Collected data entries
####################
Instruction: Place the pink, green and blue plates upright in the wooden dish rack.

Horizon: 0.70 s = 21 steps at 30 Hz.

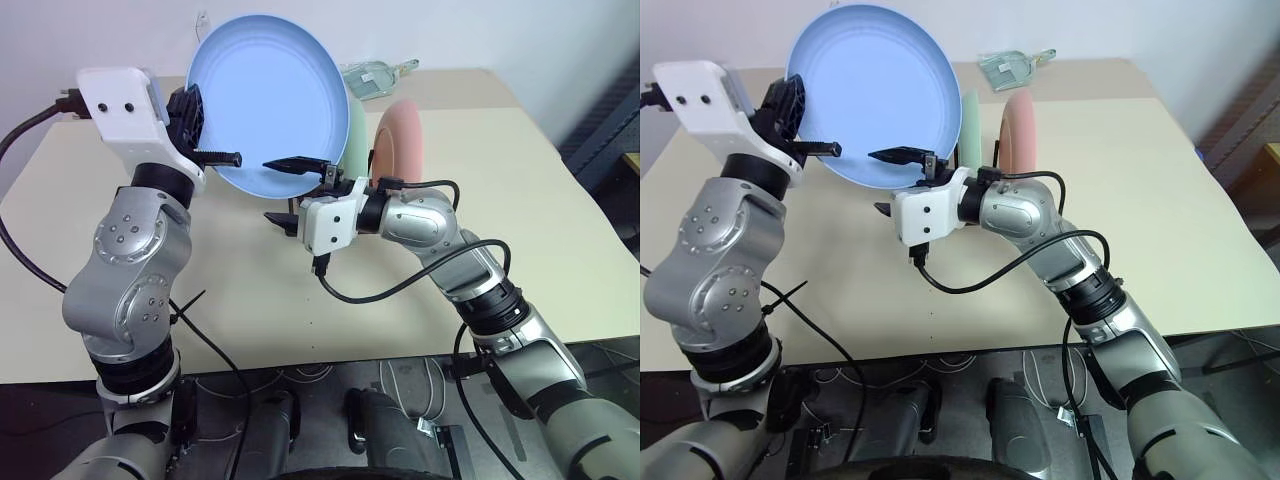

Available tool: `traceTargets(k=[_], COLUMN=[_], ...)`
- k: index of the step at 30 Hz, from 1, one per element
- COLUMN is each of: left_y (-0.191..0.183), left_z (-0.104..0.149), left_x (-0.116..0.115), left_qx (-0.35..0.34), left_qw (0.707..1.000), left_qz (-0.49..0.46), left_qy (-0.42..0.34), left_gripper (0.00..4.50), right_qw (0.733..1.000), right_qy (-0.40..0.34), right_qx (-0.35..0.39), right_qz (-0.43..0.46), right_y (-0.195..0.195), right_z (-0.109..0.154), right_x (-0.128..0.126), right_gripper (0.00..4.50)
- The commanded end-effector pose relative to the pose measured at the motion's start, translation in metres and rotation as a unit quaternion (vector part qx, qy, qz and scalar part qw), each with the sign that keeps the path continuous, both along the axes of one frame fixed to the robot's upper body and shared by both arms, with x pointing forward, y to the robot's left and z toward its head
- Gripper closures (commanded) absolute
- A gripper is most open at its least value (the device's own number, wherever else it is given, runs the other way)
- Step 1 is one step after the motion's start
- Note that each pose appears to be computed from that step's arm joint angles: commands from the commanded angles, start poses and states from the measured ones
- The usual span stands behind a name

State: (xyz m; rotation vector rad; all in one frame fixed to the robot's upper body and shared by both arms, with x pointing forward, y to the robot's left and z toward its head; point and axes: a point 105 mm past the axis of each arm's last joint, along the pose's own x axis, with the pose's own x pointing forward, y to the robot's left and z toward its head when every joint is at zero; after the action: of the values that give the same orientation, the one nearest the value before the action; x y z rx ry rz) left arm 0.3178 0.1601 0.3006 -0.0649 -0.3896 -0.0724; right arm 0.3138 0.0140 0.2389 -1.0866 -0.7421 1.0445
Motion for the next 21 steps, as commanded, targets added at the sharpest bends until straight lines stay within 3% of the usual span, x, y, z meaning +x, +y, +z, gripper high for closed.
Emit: traceTargets(k=[1,3,8,12,15,18,20,21], left_y=[-0.007,-0.007,-0.005,0.000,0.022,0.070,0.102,0.116], left_z=[0.013,0.013,0.012,0.016,0.035,0.052,0.057,0.057], left_x=[-0.014,-0.016,-0.017,-0.019,-0.027,-0.037,-0.047,-0.050], left_qx=[-0.004,-0.003,-0.006,-0.022,-0.103,-0.182,-0.193,-0.184], left_qw=[0.999,0.999,0.999,0.999,0.990,0.968,0.955,0.952], left_qz=[-0.024,-0.027,-0.030,-0.027,-0.012,0.063,0.123,0.154], left_qy=[-0.031,-0.030,-0.029,-0.040,-0.096,-0.159,-0.189,-0.193], left_gripper=[4.48,4.50,4.50,4.50,3.48,1.99,0.98,0.98], right_qw=[1.000,1.000,0.999,0.999,0.999,0.998,0.997,0.997], right_qy=[-0.023,-0.024,-0.029,-0.036,-0.045,-0.057,-0.059,-0.059], right_qx=[0.008,0.007,0.005,0.009,0.015,0.031,0.042,0.050], right_qz=[-0.007,-0.009,-0.012,-0.009,0.004,0.018,0.026,0.031], right_y=[0.002,0.003,0.004,0.004,0.006,0.009,0.010,0.010], right_z=[0.005,0.004,0.003,0.005,0.008,0.016,0.020,0.023], right_x=[0.004,0.005,0.006,0.005,0.000,-0.006,-0.008,-0.010], right_gripper=[1.29,1.92,4.41,4.47,4.50,4.50,4.50,4.50])
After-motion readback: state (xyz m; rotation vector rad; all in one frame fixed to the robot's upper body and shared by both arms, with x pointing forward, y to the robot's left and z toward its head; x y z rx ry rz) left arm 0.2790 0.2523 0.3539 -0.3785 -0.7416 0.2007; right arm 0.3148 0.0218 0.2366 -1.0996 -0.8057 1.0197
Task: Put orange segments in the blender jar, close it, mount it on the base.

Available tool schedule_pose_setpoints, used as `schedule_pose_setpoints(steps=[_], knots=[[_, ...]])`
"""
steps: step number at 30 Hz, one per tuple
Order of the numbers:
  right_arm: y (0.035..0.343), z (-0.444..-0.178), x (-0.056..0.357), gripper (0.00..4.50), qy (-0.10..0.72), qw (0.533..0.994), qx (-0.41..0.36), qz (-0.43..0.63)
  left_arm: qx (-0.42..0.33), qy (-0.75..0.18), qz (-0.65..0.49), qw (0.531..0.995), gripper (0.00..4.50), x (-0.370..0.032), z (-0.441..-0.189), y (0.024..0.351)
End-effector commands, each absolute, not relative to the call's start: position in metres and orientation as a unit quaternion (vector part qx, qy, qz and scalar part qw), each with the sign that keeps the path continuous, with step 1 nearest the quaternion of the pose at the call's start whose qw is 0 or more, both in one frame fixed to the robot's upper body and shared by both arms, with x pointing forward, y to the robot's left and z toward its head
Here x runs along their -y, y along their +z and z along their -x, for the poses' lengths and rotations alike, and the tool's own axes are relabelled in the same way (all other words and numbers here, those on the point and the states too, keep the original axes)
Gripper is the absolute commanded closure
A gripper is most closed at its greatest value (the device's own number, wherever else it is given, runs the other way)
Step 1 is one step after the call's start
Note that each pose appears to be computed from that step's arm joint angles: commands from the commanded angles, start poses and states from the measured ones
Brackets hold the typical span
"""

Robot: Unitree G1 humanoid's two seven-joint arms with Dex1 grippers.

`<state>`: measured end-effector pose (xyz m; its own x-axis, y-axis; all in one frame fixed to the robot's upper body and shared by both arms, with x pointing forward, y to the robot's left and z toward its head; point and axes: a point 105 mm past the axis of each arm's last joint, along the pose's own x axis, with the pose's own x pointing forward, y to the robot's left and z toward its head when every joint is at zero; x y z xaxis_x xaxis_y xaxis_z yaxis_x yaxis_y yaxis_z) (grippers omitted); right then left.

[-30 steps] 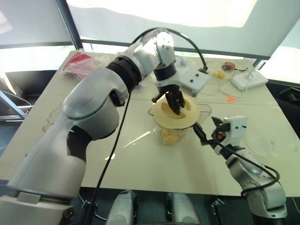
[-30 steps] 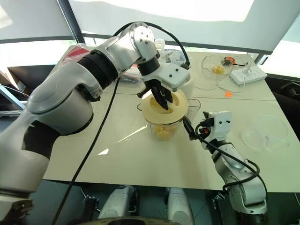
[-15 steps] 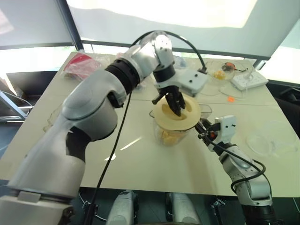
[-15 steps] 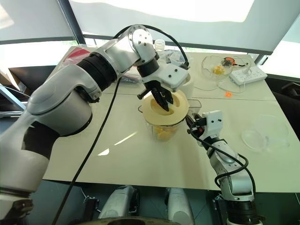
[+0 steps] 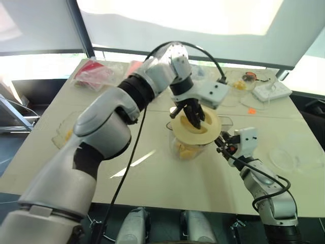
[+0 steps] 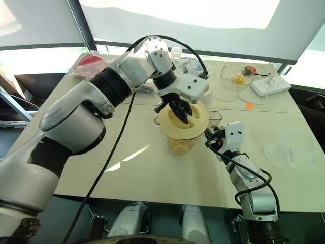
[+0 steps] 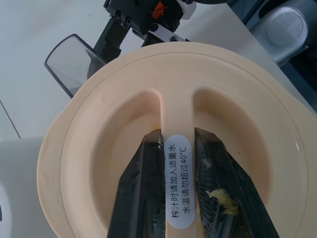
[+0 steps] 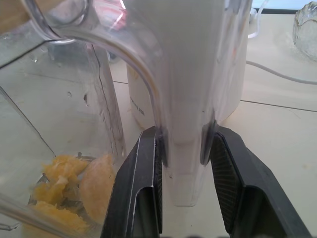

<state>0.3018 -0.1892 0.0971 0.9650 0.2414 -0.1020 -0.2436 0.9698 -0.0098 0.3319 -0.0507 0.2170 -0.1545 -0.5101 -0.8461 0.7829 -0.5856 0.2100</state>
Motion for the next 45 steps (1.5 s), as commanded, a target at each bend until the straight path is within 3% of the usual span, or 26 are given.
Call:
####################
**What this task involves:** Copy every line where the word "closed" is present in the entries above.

**Task output:**
Motion for the next 21 steps, as commanded, targets added at the sharpest bends until straight lines stay within 3% of the usual span, x, y, z meaning +x, +y, +z, gripper high for closed.
A gripper is most closed at its greatest value (the device's own number, wherever else it is given, runs the other way)

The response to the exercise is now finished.